┏━━

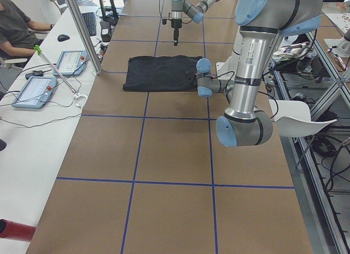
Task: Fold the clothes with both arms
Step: 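Lower the right gripper to the shirt's near corner beside the left gripper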
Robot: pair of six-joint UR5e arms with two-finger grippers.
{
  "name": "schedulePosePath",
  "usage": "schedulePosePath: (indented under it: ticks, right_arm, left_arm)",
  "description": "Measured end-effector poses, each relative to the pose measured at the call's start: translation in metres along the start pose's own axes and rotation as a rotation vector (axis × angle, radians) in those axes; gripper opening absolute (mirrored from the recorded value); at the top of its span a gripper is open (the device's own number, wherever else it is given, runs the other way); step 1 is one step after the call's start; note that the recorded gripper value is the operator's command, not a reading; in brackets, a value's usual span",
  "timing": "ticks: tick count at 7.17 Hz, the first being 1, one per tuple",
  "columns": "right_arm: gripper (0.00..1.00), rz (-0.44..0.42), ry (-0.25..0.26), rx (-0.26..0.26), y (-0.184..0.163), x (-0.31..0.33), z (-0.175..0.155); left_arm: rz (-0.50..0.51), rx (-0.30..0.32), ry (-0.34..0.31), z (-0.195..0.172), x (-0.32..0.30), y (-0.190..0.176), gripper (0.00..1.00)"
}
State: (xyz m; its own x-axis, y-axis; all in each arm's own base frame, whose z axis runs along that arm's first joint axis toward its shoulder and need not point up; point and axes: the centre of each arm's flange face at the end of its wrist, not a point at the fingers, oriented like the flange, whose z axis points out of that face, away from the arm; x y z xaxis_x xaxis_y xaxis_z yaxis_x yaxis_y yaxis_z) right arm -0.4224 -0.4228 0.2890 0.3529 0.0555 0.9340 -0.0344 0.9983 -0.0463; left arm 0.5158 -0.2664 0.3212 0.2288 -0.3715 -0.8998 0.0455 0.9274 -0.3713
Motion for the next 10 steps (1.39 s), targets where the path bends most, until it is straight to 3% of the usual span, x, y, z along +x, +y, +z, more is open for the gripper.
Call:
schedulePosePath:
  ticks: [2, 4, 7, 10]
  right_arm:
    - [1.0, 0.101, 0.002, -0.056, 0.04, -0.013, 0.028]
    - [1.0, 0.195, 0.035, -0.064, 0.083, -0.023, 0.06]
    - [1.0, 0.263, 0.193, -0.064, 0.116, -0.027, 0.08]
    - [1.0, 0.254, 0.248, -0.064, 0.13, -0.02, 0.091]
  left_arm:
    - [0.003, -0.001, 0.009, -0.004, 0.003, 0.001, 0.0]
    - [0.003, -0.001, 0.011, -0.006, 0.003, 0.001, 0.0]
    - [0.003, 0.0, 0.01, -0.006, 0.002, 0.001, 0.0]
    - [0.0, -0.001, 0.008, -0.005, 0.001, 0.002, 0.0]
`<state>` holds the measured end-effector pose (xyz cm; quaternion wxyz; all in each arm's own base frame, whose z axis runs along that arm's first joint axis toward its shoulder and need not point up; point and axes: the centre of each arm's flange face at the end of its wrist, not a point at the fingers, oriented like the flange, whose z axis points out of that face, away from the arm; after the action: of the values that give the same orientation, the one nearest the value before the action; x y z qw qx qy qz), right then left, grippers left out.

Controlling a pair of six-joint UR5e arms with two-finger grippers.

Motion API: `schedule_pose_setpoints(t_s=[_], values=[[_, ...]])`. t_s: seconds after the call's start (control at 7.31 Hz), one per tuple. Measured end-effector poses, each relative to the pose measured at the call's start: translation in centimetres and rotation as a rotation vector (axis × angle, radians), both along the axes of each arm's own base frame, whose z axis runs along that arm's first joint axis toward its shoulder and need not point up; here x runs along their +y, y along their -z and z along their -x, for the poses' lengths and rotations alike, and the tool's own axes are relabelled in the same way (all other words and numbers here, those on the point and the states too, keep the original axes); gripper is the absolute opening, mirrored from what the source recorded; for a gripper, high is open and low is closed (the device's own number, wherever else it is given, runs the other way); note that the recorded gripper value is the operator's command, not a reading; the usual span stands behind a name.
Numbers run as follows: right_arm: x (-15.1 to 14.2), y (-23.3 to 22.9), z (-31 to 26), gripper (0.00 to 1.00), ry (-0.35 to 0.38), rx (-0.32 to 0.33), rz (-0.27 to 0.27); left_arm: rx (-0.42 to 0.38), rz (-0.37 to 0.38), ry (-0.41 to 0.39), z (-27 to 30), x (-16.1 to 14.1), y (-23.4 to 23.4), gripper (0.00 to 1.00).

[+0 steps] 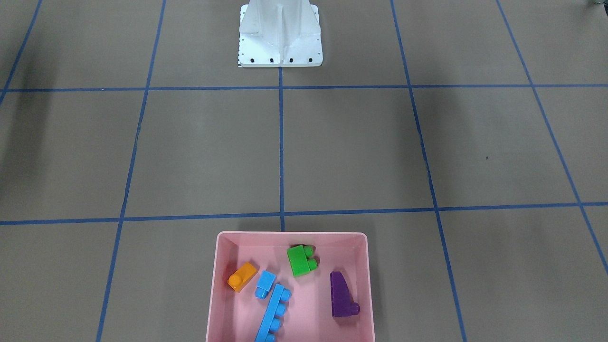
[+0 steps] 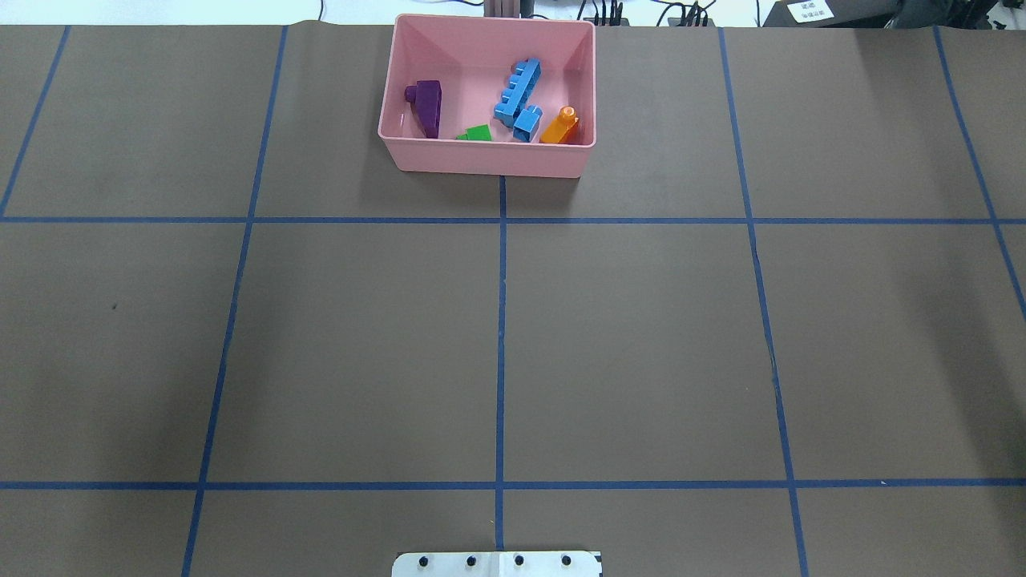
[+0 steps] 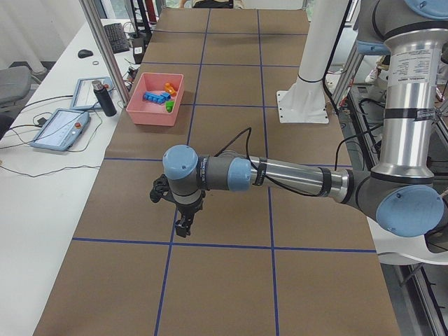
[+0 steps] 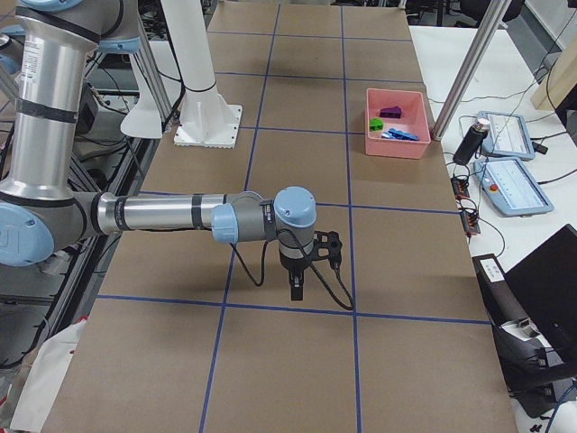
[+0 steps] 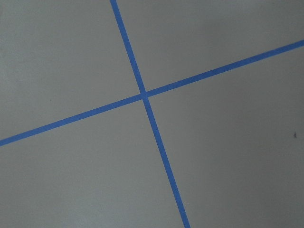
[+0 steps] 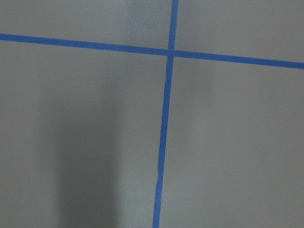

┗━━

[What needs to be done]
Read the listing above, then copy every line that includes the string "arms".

[Solution]
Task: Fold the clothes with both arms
Robot: pair of six-joint UR5e arms with two-finger grippers.
Controlling a pair of six-joint UR5e arms with two-finger grippers.

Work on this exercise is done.